Sobre esa división opositora —y del radicalismo— cabalga el socialismo. La estrategia coalicionista le permite al PS gobernar Rosario y la provincia pese a tener solamente 3 diputados provinciales propios sobre 50. En el Palacio Vasallo hay apenas 4 ediles del socialismo sobre 22 concejales. La alianza con el radicalismo le permite asegurar poder territorial en toda la extensión de la provincia por el peso de las comunas y municipios de origen ucerreísta, privilegia a ese socio en los cuerpos deliberativos, pero se queda con la administración del Estado provincial y de la ciudad más importante.

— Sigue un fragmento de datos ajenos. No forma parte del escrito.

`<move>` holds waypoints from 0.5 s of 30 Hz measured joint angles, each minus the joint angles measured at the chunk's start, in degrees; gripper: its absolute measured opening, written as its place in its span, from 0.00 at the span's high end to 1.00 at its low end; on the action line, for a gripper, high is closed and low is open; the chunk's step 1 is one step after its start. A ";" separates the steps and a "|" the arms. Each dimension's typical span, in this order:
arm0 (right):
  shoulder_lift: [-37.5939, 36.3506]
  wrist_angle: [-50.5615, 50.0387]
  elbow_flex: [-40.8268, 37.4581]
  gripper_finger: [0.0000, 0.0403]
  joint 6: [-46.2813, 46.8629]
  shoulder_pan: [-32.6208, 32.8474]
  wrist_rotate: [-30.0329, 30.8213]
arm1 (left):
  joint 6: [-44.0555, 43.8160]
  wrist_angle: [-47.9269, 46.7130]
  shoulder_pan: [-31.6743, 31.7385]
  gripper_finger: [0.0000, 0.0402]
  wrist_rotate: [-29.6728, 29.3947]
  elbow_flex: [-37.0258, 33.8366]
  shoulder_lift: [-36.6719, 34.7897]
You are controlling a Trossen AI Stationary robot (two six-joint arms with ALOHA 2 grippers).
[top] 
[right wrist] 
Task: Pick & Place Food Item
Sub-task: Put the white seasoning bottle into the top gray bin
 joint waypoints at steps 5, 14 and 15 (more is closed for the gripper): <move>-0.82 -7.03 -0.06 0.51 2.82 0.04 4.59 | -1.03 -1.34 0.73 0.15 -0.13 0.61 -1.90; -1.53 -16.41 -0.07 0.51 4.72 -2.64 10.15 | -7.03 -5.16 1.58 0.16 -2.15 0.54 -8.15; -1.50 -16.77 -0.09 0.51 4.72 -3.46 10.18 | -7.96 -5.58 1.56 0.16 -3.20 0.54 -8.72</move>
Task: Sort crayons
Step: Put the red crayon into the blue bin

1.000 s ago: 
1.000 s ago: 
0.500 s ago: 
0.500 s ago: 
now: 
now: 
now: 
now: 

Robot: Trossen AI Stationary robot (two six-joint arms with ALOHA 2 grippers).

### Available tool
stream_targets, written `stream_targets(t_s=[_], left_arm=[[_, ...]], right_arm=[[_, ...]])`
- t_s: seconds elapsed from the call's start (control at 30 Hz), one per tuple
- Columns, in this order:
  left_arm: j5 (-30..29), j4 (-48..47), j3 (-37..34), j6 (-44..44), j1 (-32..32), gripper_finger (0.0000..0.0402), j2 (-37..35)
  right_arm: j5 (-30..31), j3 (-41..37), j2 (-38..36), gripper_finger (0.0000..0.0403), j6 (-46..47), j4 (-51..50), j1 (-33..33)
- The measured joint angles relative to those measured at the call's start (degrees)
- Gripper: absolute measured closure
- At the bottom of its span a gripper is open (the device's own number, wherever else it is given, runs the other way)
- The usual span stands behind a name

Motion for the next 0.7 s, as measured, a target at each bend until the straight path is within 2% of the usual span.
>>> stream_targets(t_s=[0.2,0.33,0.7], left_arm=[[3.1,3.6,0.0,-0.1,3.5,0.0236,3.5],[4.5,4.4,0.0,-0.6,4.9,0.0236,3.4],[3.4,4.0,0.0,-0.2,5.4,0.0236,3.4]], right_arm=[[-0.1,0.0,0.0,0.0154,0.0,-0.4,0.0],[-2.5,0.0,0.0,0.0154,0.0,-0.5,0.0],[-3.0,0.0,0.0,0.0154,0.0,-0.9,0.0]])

El prolijo cierre de listas que hubo en el Frente Progresista, en el kirchnerismo y en el sector de Jorge Boasso se dio de bruces con lo sucedido en Unión PRO. A una lista de consenso que se estimaba iba a ser encabezada por Diego Giuliano se le abrió una inesperada interna con el sector del macrismo, que lleva a la modelo y animadora televisiva Ana Martínez.

Curiosamente ese vector macrista no se rebeló contra el justicialismo disidente sino contra Laura Weskamp, quien milita en ese espacio. Hubo antes de la clausura de listas una saga larguísima de roscas, acusaciones y embrollos. El grado de las peleas sorprendió hasta a algunos curtidos peronistas, que llegaron a decirle a Miguel Del Sel: "Al próximo cierre venimos con un escribano".

En el kirchnerismo rosarino asoma otra vez como voz cantante la candidatura de Cavallero, de buena performance en las encuestas. Allí se abrochó un acuerdo con el rossismo para llevar a Norma López en segundo lugar y con el sector que alguna vez estuvo referenciado en Jorge Obeid. De ese conglomerado salió la candidatura de Carola Nin, ex ministra de Educación. Ese cuadro de situación provoca otra división: Giuliano y Osvaldo Miatello ya no pertenecen al mismo bloque.

Cavallero enfrentará al Movimiento Evita, representado por Fernando Rosúa y otros candidatos del espacio, además de algunas sorpresas que amarraron ahí procedentes del periodismo (Francisco Bessone), el fútbol (Javier Torrente) y el rugby ( Aspirina Pérez). La novedad es que La Cámpora no confluirá en ninguna de esas dos nóminas, lo que demuestra ruidos mayúsculos en Unidos y Organizados. Que, al menos en este ocasión, no estuvo ni unido ni organizado.

Al fin, Boasso decidió ir por afuera del Frente Progresista, con una lista que incluye al ex funcionario municipal Sebastián Chale y a referencias auspiciadas por el sector radical de la Universidad. El edil deberá jugar en octubre una parada electoral de fuste atento a que los comicios a concejal revalidarán —o no— futuras intenciones de acceder al Palacio de los Leones.

Esa teoría de revalidación de galones sirve para todo el arco político rosarino que buscará en las elecciones de mitad de mandato incorporarse al escenario mayor que vendrá de la mano de la sucesión en poder. Y es ahí donde se instala también la figura de Cappiello, quien, de ganar su competencia a concejal, será visto por todos como la referencia socialista para suceder a Fein si es que la actual intendenta no va por la reelección.

Por otro lado, el jueves a la madrugada cerraron sin sorpresas las alianzas nacionales. Binner, Del Sel, el peronismo K y el justicialismo disidente inscribieron sus frentes pero sólo en la centroizquierda y en la centroderecha están cubiertos con nombres propios los casilleros. Por primera vez en largo tiempo todo lo relativo al peronismo se define en ámbitos externos a la provincia de Santa Fe.

La salida de la escena electoral de Agustín Rossi y de María Eugenia Bielsa —quien en verdad nunca estuvo, como lo demostró en la entrevista exclusiva de hace 15 días con LaCapital—, lejos de clarificar el escenario puso sobre la mesa una multitud de nombres, un poroteo de rumores pero muy pocas certezas. Curiosamente, la candidatura de Osvaldo Salomón en el peronismo disidente también depende de un armado nacional que se cuece lejos de la bota.

En pocos días más quedarán definidos todos los escenarios y Santa Fe se teñirá de especulaciones electorales, como casi todo hasta el final de 2015, cuando se terminará de dilucidar qué es lo que se verá en el horizonte de las sucesiones.